Francis Levy's Divine Comedy |
by Francis Levy |
|
Francis Levy’s Divine Comedy
Inferno, Canto 1
Seven Eighths of the way through my journey (an overly optimistic figure some had cautioned) I found myself in a darkened box in which the inner workings of my heart would be read
I was old enough to flirt with Dante (like Beatrice) I boldly compared myself to Augustine Was I headed for heaven or hell (on a daily basis)? or isn’t Limbo where the unbaptized land
it’s like applying to colleges you dream of heaven expect at least Purgatory and allow yourself the delusion that you’re doing pretty good if you land in the first circle of hell (if you look at the curve it’s almost a B plus)
on a cloudy day not in the month of May, but sullen and humid, the kind of day you would have hopelessly walked in Central Park, a beer in a brown bag, looking for your Beatrice decades before you had finally lived
“in dreams begin responsibilities,” Delmore Schwartz said revelations pass by and unless I scribble them down they’re gone for good like cotton balls at this stage where only the engraved long term memories remain
abracadabra no magic was going to occur I had to carefully vet the minutes and seconds as they flashed across the scrim of consciousness and the empty seats at the table a full accounting was required
I still travelled, but unlike Aquinus employed neither reason nor faith my solitary arrival greeted by the same Dunkin’ Donuts my beginning was the end hindsight always being 20/20 there were no choices I arrived fresh from the factory with a lifetime warranty I would be this way
That’s what this hell must be stranger anxiety you remember Capgras and prosopagnosia where the face is inhabited by an imposter or someone you can’t recognize.
I spot the faces of infamous fictive sinners, who’ve aided and abetted there’s Babbitt and Rabbit and there’re all the reviled and detested Inquisitors who’ve boiled us in oil, those whose fuel is indifference and scorn and the failure to appreciate worthy talent, those who never respond to e mails or return calls
and then there are the guiltless transgressors who are even praised for their artful seductions, insouciant and merry even their castaways clapping for them their legacy of destruction rewarded
it was worse that I was no longer fueled by envy the pathetic creatures who employed randy swordsmen in rusting armor I’m no better is the real surprise I’m one of them in thought if not in deed but it doesn’t really matter since I will never see any of them again (either on earth or in hell)
you attain that point of maturity when people pass into oblivion before they die they’re unrecognizable and sometimes you even can’t remember them what day is it? Thursday all day,
I’m at the beginning of my daily journey, the number 6 on the Lexington Avenue line it’s just another day like the reduction of a gravy sardined in among the straphangers and claustrophobic in my isolation
once upon a time in Paris I might have been a message shot through a pneumatic tube “Mr.
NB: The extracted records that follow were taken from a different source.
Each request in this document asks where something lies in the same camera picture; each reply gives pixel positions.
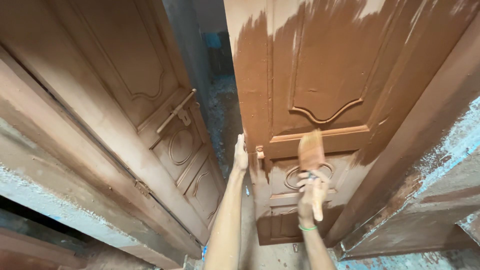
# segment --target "door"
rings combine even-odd
[[[224,0],[261,245],[301,240],[300,138],[323,130],[325,235],[478,0]]]
[[[2,1],[0,41],[206,244],[226,185],[161,0]]]

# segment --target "brush handle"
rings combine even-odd
[[[309,182],[313,184],[313,218],[315,218],[317,221],[322,221],[324,219],[322,204],[325,201],[328,192],[329,178],[326,177],[322,172],[316,172],[316,174],[319,174],[319,176],[313,174],[311,171],[308,171],[308,173]]]

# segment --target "forearm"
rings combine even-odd
[[[233,168],[212,228],[205,270],[238,268],[241,243],[241,191],[245,170]]]
[[[300,225],[303,228],[313,228],[315,226],[313,220],[304,221],[302,219],[300,219]],[[302,234],[311,269],[336,270],[318,230],[302,231]]]

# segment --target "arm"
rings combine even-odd
[[[227,189],[210,234],[205,255],[205,270],[238,268],[241,243],[241,191],[243,177],[248,167],[248,155],[244,145],[244,137],[241,134],[235,145],[235,158]]]
[[[313,172],[317,176],[315,180],[305,179],[298,183],[298,185],[305,185],[300,191],[304,191],[304,195],[299,202],[299,222],[300,226],[304,229],[310,229],[315,227],[313,222],[313,210],[312,199],[313,193],[321,192],[321,202],[326,198],[328,191],[328,178],[318,172]],[[302,173],[300,178],[307,178],[308,173]],[[308,259],[310,261],[310,267],[312,270],[336,270],[332,259],[328,255],[325,244],[320,237],[317,229],[311,231],[302,230],[303,239],[305,241],[305,247],[307,249]]]

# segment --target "green bracelet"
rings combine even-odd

Watson—come here—I want to see you” “only connect” genocide under where?
though all these memories are destined for oblivion it’s a paradox (of the one in the infinite) that the Peters, Johns, Jim, Helen, Mikes, Bettys are the slide show that keeps making passes at me the homunculus, but I fell in love with a succubus, mon semblable, mon soeur, messieur, garcon, s’il vous plait!
we keep our illusion of cosmic importance until the very end what do you think makes a dying person want to live? and after it is all over Twitter will continue to notify me “you have new followers”
hell is not other people it’s feeling invisible or returning to your sacred Indian burial grounds and not recognizing a single spirit (just the predicament that Cosmo Topper faced), dust jackets of Ellison’s The Invisible Man Notes From the Underground, in packing boxes and toys in the attic
that the great man brought at the airport in Through a Glass Darkly it was a mockery I remember as a 5 year old falling in love with a pair of cowboy boots which I had to have and which I made my beleaguered grandmother, who would be dead five years later, buy for me
I’m just another sinner carrying this remorse on my back as I trudge through hell, more dreams of my mother being dreamy in last night’s she was looking for my lost jockstrap and found only a waistband the cup in which my balls would have been cradled was gone don’t smile at the banality of the significance
dreams are overrated they’re like middle management mine tend not to be biblical and prophetic they don’t carry much weight I continue to embarrass myself and even at this late date make life a living hell in which there’s no Virgil to turn to
I was never made for mentoring and take solace only in a long undisturbed sleep that will require no nobody, purgatory, hell and heaven ultimately are only the creation of the living they’re the stuff of poetry of imagination no?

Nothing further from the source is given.